### What you are asked to do:
Both the line containing "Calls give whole" and the line containing "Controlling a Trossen" belong to the span. Output exactly that span from the listing below, and nothing outside it.
[Supplied information Boundary: Start]
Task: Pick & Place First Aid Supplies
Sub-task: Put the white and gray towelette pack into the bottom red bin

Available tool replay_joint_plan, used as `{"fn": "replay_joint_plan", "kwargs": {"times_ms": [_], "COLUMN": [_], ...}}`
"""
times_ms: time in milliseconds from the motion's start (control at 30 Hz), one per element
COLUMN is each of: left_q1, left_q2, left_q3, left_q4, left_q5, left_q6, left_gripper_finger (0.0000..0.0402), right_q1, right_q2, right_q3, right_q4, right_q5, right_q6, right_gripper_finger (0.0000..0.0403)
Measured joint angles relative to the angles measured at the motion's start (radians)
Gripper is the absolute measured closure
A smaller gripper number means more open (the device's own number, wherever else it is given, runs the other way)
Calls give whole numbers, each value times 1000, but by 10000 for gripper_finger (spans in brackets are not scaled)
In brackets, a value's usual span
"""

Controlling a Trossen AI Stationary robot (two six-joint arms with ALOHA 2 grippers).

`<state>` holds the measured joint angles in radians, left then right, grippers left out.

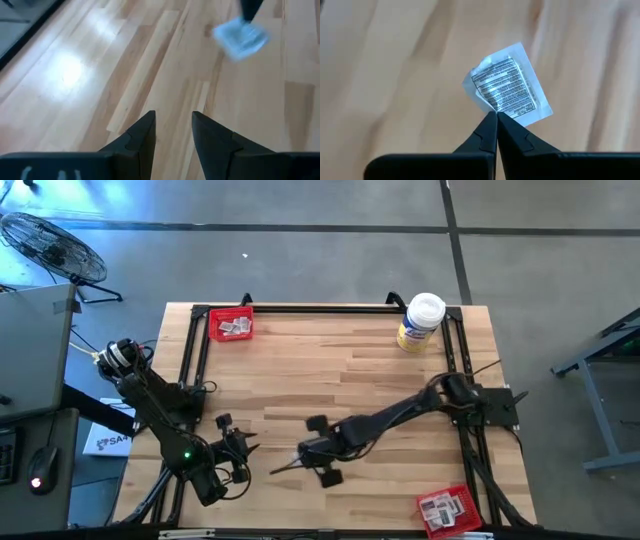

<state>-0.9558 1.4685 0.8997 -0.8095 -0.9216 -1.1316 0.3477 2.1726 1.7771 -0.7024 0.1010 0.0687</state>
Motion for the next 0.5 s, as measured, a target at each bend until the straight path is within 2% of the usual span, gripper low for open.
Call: {"fn": "replay_joint_plan", "kwargs": {"times_ms": [133, 300, 400, 500], "left_q1": [0, 0, 0, 0], "left_q2": [0, 0, 0, 0], "left_q3": [0, 0, 0, 0], "left_q4": [1, 6, 7, 9], "left_q5": [-42, -113, -176, -238], "left_q6": [0, -2, -2, -2], "left_gripper_finger": [277, 277, 277, 277], "right_q1": [63, 194, 296, 412], "right_q2": [-79, -158, -202, -239], "right_q3": [-2, -12, -46, -107], "right_q4": [-243, -533, -609, -616], "right_q5": [-46, -104, -186, -330], "right_q6": [145, 460, 675, 878], "right_gripper_finger": [402, 402, 402, 402]}}
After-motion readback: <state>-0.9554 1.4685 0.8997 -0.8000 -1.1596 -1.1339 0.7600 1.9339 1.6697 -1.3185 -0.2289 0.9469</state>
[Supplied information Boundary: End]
### Answer for this exercise:
Calls give whole numbers, each value times 1000, but by 10000 for gripper_finger (spans in brackets are not scaled)
In brackets, a value's usual span
"""

Controlling a Trossen AI Stationary robot (two six-joint arms with ALOHA 2 grippers).

This completes the exercise.